Ray Frank - The First Woman Rabbi? - Women in the Ministry
Women have always been an important and visible presence in American Christian churches. Beginning in the colonial era, female congregants dominated church pews and women preachers often challenged gendered limits to religious leadership. During the great evangelical revivals of the eighteenth and early nineteenth centuries, more than one hundred women spoke publicly from church pulpits and to religious assemblies. These unordained women figured most prominently in dissenting sects, such as Shakers, Quakers, Baptists, Methodists, and African Methodists, that challenged the elite hierarchies of more established denominations. As these dissenting groups and their constituents became more and more respectable, however, they too began to exclude women from the pulpit and other positions of formal religious authority.
Mainstream challenges to exclusive male spiritual leadership emerged slowly and at first only in denominations in which individual congregations did not need approval from a wider church body to ordain a minister. In 1853, Antoinette Brown (Blackwell) became the first woman formally ordained to the ministry in a mainstream Christian denomination when a small Congregational church in New York called her as its minister. Although only a few women followed in Blackwell's path, by the late 1880s and into the 1890s, demands that women's contributions to their churches be legitimated by ordination for those qualified for it gave rise to loud national debates. By the turn of the twentieth century, the Unitarians, Universalists, Northern Baptists, Christians and Disciples—all denominations in which individual churches operated autonomously—had ordained their first female ministers, although the number of women in the ministry remained small for many decades.
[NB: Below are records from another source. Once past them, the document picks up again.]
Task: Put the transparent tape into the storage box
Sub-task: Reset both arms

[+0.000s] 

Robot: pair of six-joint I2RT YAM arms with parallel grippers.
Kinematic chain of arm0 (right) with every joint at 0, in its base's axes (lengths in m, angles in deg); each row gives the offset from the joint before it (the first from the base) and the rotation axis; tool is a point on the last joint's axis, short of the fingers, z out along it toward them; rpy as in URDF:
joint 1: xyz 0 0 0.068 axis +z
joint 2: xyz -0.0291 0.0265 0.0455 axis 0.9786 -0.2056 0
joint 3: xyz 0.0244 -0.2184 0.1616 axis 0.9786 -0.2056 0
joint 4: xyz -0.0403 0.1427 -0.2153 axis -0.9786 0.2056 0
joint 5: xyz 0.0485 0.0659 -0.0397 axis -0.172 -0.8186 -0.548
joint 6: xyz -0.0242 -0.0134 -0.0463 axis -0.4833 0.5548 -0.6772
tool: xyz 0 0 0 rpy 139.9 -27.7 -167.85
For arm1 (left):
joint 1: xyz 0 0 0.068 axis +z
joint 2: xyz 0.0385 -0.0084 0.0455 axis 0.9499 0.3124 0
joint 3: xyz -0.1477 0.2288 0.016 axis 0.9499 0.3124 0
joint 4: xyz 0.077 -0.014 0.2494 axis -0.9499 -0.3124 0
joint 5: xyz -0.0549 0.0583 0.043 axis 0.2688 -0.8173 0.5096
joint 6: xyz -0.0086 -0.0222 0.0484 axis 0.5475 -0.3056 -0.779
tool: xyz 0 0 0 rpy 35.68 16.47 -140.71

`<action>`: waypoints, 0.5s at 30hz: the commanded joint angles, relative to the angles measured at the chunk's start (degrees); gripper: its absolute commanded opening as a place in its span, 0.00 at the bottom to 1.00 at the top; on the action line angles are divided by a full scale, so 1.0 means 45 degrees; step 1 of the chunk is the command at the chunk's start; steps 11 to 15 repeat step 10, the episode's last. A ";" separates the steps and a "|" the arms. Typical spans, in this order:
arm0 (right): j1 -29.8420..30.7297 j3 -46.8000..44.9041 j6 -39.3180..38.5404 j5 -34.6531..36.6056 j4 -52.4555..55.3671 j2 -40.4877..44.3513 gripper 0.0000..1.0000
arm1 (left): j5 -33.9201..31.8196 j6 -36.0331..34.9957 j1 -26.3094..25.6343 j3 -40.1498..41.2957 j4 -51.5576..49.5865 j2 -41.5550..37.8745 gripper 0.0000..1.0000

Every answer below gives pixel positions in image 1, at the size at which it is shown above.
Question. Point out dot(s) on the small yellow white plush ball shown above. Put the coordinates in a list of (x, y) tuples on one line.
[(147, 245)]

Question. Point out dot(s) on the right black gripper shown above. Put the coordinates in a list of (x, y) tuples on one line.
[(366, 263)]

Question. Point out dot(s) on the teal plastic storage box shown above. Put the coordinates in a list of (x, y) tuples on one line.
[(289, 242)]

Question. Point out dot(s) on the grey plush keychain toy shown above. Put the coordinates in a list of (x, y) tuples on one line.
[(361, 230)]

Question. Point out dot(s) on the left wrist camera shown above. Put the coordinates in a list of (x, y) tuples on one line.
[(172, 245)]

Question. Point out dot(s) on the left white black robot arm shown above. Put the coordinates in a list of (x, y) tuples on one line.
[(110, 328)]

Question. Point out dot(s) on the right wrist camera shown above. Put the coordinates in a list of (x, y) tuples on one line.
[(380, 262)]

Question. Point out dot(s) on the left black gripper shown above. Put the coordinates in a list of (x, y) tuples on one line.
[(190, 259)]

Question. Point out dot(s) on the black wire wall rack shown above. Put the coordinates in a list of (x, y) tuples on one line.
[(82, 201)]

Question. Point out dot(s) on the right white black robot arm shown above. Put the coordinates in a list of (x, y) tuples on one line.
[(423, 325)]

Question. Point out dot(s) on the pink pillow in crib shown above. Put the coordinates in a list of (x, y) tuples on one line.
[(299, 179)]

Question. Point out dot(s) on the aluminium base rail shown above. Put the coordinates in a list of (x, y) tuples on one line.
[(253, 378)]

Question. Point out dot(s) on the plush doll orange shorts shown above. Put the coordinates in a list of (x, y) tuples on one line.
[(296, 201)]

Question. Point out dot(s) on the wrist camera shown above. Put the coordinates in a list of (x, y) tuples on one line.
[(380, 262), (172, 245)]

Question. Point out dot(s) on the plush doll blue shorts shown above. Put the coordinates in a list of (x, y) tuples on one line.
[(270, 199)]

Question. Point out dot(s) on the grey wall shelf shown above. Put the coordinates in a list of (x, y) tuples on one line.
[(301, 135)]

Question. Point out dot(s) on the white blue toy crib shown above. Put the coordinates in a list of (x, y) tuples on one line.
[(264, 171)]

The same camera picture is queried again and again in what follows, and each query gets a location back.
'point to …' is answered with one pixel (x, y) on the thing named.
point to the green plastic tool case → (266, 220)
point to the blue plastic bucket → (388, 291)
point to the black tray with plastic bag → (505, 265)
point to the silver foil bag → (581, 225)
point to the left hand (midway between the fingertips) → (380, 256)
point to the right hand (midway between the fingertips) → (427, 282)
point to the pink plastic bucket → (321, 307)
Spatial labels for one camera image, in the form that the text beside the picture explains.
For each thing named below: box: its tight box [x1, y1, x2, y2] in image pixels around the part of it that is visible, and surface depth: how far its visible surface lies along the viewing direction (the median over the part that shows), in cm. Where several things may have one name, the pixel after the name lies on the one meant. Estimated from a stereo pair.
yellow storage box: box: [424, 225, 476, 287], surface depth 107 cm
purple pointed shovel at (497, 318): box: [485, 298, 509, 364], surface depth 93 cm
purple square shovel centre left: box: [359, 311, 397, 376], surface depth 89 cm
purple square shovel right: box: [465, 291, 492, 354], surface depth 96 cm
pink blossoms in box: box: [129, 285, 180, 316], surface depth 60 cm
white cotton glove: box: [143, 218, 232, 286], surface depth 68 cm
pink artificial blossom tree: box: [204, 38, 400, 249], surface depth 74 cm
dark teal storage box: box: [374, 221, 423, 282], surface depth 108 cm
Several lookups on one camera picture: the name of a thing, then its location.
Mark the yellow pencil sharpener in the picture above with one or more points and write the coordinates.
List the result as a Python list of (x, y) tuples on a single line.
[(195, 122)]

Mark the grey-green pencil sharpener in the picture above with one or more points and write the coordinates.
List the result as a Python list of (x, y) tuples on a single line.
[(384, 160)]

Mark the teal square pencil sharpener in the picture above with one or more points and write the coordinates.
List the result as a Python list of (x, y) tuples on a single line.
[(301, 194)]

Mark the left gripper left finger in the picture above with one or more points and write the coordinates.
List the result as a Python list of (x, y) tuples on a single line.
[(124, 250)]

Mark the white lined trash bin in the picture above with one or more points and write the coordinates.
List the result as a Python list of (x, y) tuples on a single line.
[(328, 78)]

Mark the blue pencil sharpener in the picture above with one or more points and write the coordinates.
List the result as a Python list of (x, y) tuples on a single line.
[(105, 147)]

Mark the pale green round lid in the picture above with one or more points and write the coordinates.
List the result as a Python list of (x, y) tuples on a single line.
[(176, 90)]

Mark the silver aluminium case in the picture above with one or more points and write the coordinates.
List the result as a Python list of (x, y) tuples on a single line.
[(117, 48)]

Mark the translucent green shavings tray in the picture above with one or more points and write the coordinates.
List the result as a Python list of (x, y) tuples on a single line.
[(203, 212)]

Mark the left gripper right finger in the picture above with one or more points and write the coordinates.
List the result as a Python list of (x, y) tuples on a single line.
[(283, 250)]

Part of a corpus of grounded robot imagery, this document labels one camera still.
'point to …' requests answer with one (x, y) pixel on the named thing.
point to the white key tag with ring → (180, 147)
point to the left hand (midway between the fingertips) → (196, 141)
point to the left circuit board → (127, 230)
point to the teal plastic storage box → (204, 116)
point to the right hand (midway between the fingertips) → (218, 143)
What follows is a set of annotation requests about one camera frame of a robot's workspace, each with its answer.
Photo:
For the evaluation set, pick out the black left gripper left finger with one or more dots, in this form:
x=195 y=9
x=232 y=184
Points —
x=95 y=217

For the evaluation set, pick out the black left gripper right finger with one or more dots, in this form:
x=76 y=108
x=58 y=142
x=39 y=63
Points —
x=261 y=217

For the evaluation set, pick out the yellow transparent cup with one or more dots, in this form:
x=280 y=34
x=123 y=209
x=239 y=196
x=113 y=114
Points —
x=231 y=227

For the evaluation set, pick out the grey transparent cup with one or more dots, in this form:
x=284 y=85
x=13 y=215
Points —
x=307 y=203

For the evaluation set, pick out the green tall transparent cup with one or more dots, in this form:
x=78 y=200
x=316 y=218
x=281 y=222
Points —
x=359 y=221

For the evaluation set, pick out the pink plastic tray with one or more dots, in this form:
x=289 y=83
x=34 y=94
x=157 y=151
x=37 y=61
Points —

The road to ordination was more arduous for women of the more centralized denominations, in which an individual progressive church could not simply choose on its own to ordain a woman. The full ordination of mainstream Presbyterian women was not approved until the 1950s and 1960s, while the major Lutheran branches and the Episcopanians began to ordain women only in the 1970s and 1980s. For the Catholic Church, the issue remains the subject of much debate, with much of the Church leadership holding firm in the belief that women cannot be ordained as priests.
- For information on the ordination of women, see Barbara Brown Zikmund, "Women and Ordination," in In Our Own Voices: Four Centuries of American Women's Religious Writing, ed. Rosemary Skinner Keller and Rosemary Radford Ruether (HarperSanFrancisco, 1995), 291-340; Catherine A. Brekus, Strangers and Pilgrims: Female Preaching in America, 1740-1845 (Chapel Hill: University of North Carolina Press, 1998); William T. Noll, "Women as Clergy and Laity in the Nineteenth-Century Methodist Protestant Church," Methodist History 15, no. 2 (1977): 107-121.